### WORK ORDER:
When the line with "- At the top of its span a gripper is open" appears below, start repeating lines exactly, and keep going through the line with "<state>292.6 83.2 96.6"; add nothing outside that span.

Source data
========================================
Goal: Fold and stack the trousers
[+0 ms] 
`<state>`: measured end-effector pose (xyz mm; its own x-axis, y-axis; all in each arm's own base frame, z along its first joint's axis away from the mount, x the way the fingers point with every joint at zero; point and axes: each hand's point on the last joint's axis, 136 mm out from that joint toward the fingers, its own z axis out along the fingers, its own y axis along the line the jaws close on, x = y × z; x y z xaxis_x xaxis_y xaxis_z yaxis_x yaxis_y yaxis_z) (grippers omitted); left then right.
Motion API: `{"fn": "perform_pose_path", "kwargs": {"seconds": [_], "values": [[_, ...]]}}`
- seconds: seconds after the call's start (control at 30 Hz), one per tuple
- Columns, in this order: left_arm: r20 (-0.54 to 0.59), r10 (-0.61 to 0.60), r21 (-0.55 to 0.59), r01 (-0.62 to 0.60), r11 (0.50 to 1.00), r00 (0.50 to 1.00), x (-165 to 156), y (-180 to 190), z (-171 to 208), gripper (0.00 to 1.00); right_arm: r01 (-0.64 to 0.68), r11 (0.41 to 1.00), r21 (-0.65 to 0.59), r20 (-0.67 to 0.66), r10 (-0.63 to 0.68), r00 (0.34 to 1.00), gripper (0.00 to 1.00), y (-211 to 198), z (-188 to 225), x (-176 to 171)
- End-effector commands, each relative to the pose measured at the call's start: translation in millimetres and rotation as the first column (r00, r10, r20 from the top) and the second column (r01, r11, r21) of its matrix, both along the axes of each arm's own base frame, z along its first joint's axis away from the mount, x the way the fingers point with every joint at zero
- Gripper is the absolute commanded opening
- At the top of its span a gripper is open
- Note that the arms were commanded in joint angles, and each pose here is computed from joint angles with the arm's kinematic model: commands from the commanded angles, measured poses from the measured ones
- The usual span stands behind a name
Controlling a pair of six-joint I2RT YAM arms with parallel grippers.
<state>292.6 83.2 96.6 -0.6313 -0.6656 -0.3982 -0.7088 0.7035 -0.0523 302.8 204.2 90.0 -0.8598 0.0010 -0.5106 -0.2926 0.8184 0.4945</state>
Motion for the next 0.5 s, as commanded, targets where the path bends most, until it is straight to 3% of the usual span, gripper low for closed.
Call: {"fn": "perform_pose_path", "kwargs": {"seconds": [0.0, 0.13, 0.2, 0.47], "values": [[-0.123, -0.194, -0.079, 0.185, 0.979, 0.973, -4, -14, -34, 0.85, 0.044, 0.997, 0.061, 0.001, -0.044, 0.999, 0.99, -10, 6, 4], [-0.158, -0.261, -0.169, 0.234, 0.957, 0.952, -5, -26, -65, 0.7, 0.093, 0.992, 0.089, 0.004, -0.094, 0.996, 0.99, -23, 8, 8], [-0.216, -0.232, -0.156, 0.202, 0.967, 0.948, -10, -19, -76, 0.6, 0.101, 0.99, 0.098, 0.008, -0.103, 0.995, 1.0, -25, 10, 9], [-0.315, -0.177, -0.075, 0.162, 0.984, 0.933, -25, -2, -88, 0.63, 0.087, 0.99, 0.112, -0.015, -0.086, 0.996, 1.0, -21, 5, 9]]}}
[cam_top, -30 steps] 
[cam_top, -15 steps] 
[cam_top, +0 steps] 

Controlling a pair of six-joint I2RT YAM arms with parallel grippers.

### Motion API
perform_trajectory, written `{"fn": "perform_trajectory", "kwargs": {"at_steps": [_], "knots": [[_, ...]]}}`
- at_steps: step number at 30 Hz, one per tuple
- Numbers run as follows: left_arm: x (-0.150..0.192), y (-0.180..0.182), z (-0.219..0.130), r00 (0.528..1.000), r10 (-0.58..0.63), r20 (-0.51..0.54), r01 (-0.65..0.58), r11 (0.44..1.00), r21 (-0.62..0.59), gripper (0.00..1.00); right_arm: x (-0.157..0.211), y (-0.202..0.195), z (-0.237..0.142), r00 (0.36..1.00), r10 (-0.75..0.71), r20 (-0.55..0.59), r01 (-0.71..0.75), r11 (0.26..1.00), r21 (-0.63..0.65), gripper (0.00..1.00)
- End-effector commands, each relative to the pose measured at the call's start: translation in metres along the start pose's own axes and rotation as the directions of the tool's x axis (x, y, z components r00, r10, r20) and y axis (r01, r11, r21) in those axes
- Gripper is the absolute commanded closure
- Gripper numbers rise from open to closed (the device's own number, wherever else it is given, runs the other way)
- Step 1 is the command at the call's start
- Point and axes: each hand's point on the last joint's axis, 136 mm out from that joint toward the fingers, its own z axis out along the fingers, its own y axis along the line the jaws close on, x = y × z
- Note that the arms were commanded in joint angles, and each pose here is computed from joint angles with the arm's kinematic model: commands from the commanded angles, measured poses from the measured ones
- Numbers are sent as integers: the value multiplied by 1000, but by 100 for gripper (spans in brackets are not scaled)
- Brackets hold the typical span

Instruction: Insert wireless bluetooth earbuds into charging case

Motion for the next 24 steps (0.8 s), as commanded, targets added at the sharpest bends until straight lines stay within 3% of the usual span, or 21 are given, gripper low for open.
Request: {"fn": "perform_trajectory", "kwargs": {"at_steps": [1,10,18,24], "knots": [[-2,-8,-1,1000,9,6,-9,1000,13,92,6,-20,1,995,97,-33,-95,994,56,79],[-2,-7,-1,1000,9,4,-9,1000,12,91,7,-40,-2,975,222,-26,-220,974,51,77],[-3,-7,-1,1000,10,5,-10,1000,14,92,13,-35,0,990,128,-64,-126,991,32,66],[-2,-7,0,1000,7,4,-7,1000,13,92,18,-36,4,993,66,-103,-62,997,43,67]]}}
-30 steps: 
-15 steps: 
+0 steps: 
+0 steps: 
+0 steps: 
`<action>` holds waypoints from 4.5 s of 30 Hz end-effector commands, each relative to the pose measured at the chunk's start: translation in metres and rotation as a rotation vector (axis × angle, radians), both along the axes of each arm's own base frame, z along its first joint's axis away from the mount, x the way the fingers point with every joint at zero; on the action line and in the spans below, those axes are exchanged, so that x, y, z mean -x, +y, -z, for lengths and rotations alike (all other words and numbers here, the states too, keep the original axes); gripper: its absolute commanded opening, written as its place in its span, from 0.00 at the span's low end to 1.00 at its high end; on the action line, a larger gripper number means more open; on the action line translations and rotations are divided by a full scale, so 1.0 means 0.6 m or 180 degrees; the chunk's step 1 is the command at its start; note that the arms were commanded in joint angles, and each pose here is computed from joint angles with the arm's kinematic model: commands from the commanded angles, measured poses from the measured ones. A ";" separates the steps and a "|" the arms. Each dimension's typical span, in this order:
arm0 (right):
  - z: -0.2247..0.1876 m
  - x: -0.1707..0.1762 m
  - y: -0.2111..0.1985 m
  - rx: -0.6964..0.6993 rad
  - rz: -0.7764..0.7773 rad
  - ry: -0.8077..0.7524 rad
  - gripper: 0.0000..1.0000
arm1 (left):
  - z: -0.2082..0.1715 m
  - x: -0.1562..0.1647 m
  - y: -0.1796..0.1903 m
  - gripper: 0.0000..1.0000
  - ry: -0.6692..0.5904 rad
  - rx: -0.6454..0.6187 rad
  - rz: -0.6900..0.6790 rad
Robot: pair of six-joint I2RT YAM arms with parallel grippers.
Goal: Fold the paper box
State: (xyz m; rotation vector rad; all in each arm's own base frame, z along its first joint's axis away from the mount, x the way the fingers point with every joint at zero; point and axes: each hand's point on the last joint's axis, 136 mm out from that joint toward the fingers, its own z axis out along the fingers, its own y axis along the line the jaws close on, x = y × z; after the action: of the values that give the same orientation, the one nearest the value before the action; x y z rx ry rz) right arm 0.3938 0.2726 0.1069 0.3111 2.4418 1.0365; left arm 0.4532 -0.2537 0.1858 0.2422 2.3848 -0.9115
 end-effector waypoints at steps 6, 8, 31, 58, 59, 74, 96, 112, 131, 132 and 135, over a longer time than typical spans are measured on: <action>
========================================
### RESULT FOR THIS TASK:
- At the top of its span a gripper is open
- Note that the arms were commanded in joint angles, and each pose here is computed from joint angles with the arm's kinematic model: commands from the commanded angles, measured poses from the measured ones
- The usual span stands behind a name
Controlling a pair of six-joint I2RT YAM arms with parallel grippers.
<state>292.6 83.2 96.6 -0.6313 -0.6656 -0.3982 -0.7088 0.7035 -0.0523 302.8 204.2 90.0 -0.8598 0.0010 -0.5106 -0.2926 0.8184 0.4945</state>

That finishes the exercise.